Wednesday, January 20, 2021
* noted as presenting author
Liz Clary, MA, Researcher, Mathematica, Chicago, IL
Background and purpose: YARH has two main goals: The first is for grantees to design comprehensive service models intended to prevent homelessness among youth and young adults involved in the child welfare system. The second is to test these models to build the evidence base on promising strategies that support these youth. The Children’s Bureau, within the Administration for Children and Families (U. S. Department of Health and Human Services) first funded two-year planning grants to 18 organizations. Six of them received funding for the second phase, a four-year initial implementation grant (2015 – 2019).

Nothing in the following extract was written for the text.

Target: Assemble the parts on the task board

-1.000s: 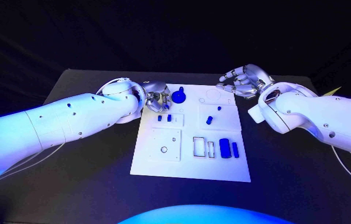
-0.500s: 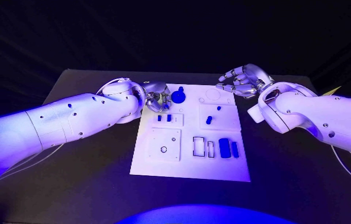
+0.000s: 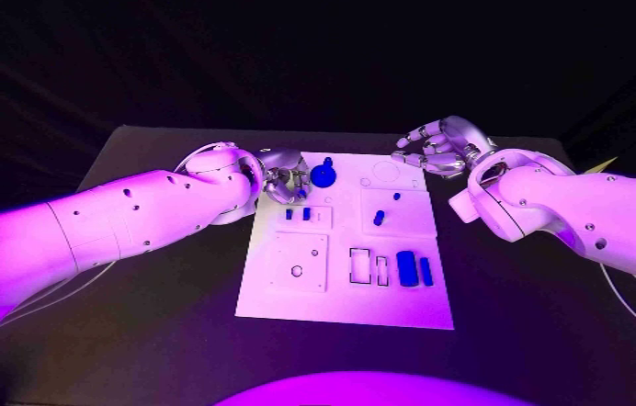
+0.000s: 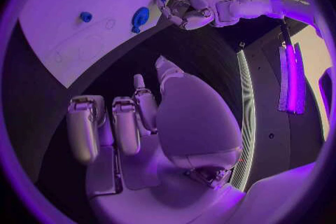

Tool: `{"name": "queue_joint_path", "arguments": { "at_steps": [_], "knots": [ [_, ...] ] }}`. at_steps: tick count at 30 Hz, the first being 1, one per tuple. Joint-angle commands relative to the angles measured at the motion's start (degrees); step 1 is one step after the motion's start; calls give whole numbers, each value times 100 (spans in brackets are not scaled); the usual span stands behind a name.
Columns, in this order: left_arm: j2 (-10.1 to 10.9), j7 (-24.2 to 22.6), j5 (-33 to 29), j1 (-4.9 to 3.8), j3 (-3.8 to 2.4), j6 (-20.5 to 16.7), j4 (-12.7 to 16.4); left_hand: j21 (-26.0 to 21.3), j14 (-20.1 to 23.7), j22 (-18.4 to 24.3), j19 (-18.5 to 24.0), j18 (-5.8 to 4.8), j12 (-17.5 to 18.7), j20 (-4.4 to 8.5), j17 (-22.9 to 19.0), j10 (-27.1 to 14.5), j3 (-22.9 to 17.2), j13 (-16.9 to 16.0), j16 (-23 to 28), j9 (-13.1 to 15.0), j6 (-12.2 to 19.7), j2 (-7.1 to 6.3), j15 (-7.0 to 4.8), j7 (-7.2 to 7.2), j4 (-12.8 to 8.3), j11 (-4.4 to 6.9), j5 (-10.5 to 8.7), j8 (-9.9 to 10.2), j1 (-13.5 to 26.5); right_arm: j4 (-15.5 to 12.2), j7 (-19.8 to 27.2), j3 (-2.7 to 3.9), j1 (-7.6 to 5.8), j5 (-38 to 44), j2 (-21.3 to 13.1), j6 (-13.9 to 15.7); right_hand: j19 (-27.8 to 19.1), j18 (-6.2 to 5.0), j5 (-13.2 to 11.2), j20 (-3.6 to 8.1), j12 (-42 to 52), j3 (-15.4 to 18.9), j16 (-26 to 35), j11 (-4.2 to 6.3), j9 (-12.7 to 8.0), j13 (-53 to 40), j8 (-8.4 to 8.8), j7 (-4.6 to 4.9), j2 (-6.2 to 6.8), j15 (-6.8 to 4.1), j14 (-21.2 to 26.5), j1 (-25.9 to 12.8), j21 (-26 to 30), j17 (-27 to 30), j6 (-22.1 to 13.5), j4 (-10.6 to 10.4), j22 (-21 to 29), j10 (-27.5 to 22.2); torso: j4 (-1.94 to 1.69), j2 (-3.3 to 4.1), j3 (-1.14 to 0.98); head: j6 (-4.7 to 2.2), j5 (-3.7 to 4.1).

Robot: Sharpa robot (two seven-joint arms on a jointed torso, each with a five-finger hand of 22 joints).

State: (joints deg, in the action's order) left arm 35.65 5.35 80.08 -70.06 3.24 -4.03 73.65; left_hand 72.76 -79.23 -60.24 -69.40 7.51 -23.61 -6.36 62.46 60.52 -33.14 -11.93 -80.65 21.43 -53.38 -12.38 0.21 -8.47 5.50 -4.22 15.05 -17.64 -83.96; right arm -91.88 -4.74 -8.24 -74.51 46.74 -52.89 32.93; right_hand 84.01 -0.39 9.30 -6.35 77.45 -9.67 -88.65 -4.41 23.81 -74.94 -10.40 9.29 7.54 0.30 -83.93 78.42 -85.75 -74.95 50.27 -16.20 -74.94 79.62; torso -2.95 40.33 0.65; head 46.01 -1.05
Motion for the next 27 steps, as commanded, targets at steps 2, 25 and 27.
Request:
{"name": "queue_joint_path", "arguments": {
  "at_steps": [2,25,27],
  "knots": [
    [-15,38,-22,29,18,145,-14,-17,-13,-6,19,-67,42,-39,-10,-21,-3,7,-16,-23,76,1,37,-6,-19,-33,-15,72,65,2,83,2,3,35,5,-8,388,-89,32,56,-16,-41,22,13,8,-368,-35,-14,-12,-36,-526,-67,30,-1180,2,1,-1143,-1,0,1,1,0,-1],
    [24,120,-36,28,9,201,-45,-97,94,108,115,-41,232,-49,-208,-159,-28,-9,36,-155,517,-121,82,50,-31,-85,-39,431,223,19,93,1,4,30,9,-6,388,-89,32,56,-16,-41,22,13,8,-368,-35,-14,-12,-36,-526,-67,30,-1180,2,1,-1143,-1,0,1,2,8,5],
    [36,129,-36,28,5,208,-48,-159,161,202,188,-21,263,-54,-332,-229,-21,-8,84,-173,577,-135,104,64,-22,-110,-42,474,248,22,96,1,4,30,9,-2,383,-92,34,60,-28,-56,30,15,12,-356,-46,-16,-3,-40,-523,-75,45,-1167,-8,7,-1133,-9,1,1,3,6,6]
  ]
}}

Mathematica was contracted to provide evaluation technical assistance to the YARH grantees to help them test components of their interventions and design and execute their formative evaluations.

Methods: After providing an overview of what YARH is, we will describe how Mathematica partnered with each YARH grantee to provide evaluation-related technical assistance. Evaluation technical assistance included helping grantees identify their target populations, develop theories of change and logic models, and learn about their target populations. During the second phase of YARH, dedicated liaisons from Mathematica worked with grantees on “usability tests” or small tests of very specific pieces of the intervention to make sure they worked. We supported grantees as they started using a CQI system to help monitor fidelity and other elements of the implementation, and they adjusted the models as needed. We worked with grantees to develop a formative evaluation to learn whether the interventions could be implemented as intended in the communities. We encouraged grantees to focus on the following questions:

  • What do you hope to learn about your programs’ implementation?
  • How will you know if the key components of your program are being delivered as intended?
  • How will you know if your program is starting to show the intended effects?

Results: Grantees undertook an array of usability tests to determine the feasibility of specific elements of their models. Additionally, they conducted formative evaluations to understand what supports and structures were needed to implement their models with fidelity. Two of those grantees will shared what they learned through their formative evaluations.

Conclusions and implications: Providing a structure for grantees to learn about and test components of their interventions helped them strengthen their interventions and conduct formative evaluations that begin to show that they are having the desired effects.